■ TASK OBJECTIVE ■
Give back every line of the data, word for word.

-------------------------

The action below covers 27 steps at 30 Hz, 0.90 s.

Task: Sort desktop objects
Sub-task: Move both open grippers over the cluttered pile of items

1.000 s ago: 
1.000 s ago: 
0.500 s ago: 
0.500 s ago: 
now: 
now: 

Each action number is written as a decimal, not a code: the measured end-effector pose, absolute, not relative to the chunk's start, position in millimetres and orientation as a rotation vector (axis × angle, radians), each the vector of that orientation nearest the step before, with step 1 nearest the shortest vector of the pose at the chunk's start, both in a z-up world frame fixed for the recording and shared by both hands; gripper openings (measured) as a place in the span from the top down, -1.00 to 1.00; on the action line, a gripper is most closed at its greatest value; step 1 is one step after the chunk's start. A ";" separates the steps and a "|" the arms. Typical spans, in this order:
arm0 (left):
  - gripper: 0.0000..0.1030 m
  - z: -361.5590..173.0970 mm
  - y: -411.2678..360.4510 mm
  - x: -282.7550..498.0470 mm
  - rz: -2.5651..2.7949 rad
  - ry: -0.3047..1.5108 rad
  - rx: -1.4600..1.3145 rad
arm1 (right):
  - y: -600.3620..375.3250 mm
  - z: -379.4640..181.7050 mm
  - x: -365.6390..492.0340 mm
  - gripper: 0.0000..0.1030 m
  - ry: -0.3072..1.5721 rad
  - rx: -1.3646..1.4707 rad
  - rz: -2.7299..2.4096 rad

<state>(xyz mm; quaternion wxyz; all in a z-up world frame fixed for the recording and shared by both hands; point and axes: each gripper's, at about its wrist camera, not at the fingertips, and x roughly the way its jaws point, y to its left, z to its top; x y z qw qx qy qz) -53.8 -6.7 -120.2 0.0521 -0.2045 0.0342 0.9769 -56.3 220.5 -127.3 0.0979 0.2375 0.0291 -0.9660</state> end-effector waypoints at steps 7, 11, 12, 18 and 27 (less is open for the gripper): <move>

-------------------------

■ ANSWER SPACE ■
The action below covers 27 steps at 30 Hz, 0.90 s.

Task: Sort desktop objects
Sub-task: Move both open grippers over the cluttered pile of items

1.000 s ago: 
1.000 s ago: 
0.500 s ago: 
0.500 s ago: 
now: 
now: 

Each action number is written as a decimal, not a code: the measured end-effector pose, absolute, not relative to the chunk's start, position in millimetres and orientation as a rotation vector (axis × angle, radians), each the vector of that orientation nearest the step before, with step 1 nearest the shortest vector of the pose at the chunk's start, both in a z-up world frame fixed for the recording and shared by both hands; gripper openings (measured) as a place in the span from the top down, -1.00 to 1.00; on the action line, a gripper is most closed at its greatest value; step 1 is one step after the chunk's start. A ";" separates the steps and a "|" the arms. Typical spans, in this order:
arm0 (left):
  - gripper: 0.0000..0.1030 m
  - z: -361.5590..173.0970 mm
  - y: -411.2678..360.4510 mm
  - x: -282.7550..498.0470 mm
  - rz: -2.5651..2.7949 rad
  - ry: -0.3047..1.5108 rad
  - rx: -1.4600..1.3145 rad
arm1 (right):
  - y: -600.3620..375.3250 mm
  - z: -379.4640..181.7050 mm
  - x: -365.6390..492.0340 mm
  - gripper: 0.0000..0.1030 m
  - ry: -0.3072..1.5721 rad
  - rx: -1.3646..1.4707 rad
  - rz: -2.7299..2.4096 rad

<state>(xyz mm; quaternion wxyz; all in a z-up world frame fixed for the recording and shared by both hands; point and axes: each gripper's, at about its wrist camera, not at the fingertips, and x roughly the way its jaws point, y to its left, z to its top; x y z qw qx qy qz) -53.8 -6.7 -120.2 0.0521 -0.2045 0.0342 0.9769 -56.3 220.5 -127.3 0.0979 0.2375 0.0291 -0.9660</state> end-effector waypoints at steps 7, 11, 12, 18 and 27 (less is open for the gripper): <move>

Nothing else belongs to this exercise.